A judge invalidating the contract, the village says, would clear the way for hiring Paramedic Services of Illinois (PSI) to take over fire operations for the village. The company has provided paramedic services for the village for nearly three decades. The village contends it needs to privatize the department in order to get out from under a large and growing pension burden. North Riverside says such a move would save the village $700,000 annually.

The union argues that the contract is still valid and that language in the contract clearly prohibits the village from laying off firefighters and privatizing the department while negotiations are still pending.
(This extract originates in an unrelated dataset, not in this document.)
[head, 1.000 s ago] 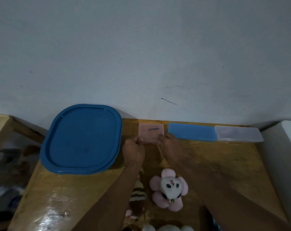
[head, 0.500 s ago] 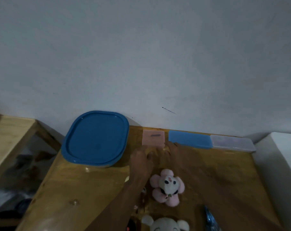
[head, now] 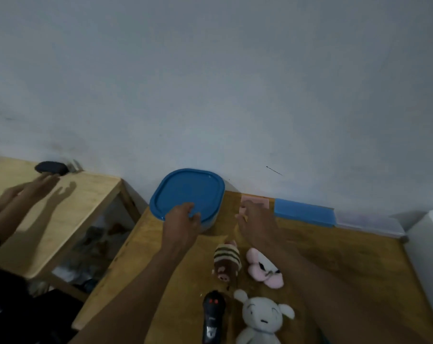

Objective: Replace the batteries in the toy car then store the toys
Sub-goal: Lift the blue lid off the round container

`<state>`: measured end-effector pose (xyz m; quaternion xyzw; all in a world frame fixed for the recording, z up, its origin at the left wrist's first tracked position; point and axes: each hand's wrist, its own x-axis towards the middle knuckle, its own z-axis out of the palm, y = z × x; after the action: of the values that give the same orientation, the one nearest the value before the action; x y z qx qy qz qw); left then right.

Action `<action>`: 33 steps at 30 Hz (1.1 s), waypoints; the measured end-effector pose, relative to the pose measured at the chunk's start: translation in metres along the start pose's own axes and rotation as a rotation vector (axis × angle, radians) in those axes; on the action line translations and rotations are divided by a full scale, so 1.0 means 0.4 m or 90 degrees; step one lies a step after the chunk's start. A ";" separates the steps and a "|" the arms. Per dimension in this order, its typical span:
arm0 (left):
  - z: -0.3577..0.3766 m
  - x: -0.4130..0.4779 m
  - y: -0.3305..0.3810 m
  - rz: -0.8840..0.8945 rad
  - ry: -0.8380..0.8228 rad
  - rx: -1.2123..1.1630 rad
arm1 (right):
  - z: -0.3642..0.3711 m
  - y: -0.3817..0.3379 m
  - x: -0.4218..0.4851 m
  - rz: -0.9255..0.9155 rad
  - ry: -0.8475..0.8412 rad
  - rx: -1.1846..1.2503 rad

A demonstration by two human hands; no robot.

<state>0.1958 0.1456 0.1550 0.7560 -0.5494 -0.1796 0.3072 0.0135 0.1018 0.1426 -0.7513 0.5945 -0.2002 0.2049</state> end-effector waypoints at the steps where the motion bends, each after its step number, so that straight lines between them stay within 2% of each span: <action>1: -0.022 0.015 -0.012 -0.004 0.002 0.008 | 0.005 -0.017 0.005 0.002 0.002 0.009; 8: -0.099 0.184 -0.123 -0.024 -0.027 0.076 | 0.079 -0.110 0.114 0.073 0.009 0.034; 17: -0.096 0.440 -0.255 -0.058 -0.199 0.122 | 0.200 -0.148 0.303 0.288 -0.014 0.002; 21: -0.067 0.506 -0.261 -0.044 -0.275 0.162 | 0.211 -0.135 0.356 0.330 -0.030 -0.001; 27: -0.047 0.560 -0.257 -0.109 -0.321 0.197 | 0.222 -0.124 0.435 0.371 -0.101 -0.023; 33: -0.039 0.567 -0.254 -0.137 -0.314 0.190 | 0.217 -0.143 0.468 0.446 -0.140 -0.029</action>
<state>0.3537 -0.0426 0.1145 0.7802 -0.5443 -0.3068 0.0294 0.1471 -0.0628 0.1120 -0.5233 0.7948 -0.0225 0.3066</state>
The village claims that contract talks are at an impasse; the union denies that contention.

On Sept. 18, North Riverside Firefighters Union Local 2714 filed a demand for arbitration with the Illinois Labor Relations Board. The board approved that demand for arbitration and one brief session has already been held. The next arbitration date has been set for Jan. 22, though that could change depending on what the judge rules on Dec. 18.

The union believes that arbitration is the proper venue for hashing out differences between the village and firefighters.

J. Dale Berry, the local counsel for the firefighters’ union, said the ILRB complaint issued Monday bolsters hat contention.

The complaint, said Berry, also undercuts the village’s claims that there are no facts in dispute and that its lawsuit should be a simple administrative judgment. The village claims in its lawsuit that it had bargained in good faith and had participated in several negotiating sessions with the union before declaring an impasse.

But the complaint filed Monday states that the village failed to respond to union requests to negotiate a new contract until after the village announced publicly it would seek to have PSI take over fire operations.

On June 16, Mayor Hubert Hermanek Jr. issued a letter to residents announcing that proposed partnership with PSI “to include fire protection services and prevent layoffs.” The village and union didn’t sit down for their first negotiating session until June 24 and reportedly gave the union a take-it-or-leave-it proposal for firefighters to resign their positions with the village and become employees of PSI.

Firefighters refused to accept the proposal.

The complaint also alleges that Fire Chief Brian Basek denied personal and vacation day requests to union officials, including union President Rick Urbinati, Vice President Chris Kribales, Treasurer David Rajk and Union Steward Jason Williams in the wake of that negotiating session. In the past, the complaint states, such requests were granted routinely.

The complaint alleges that the chief’s actions were taken “to retaliate against public employees because they engaged in protected, concerted and union activity.”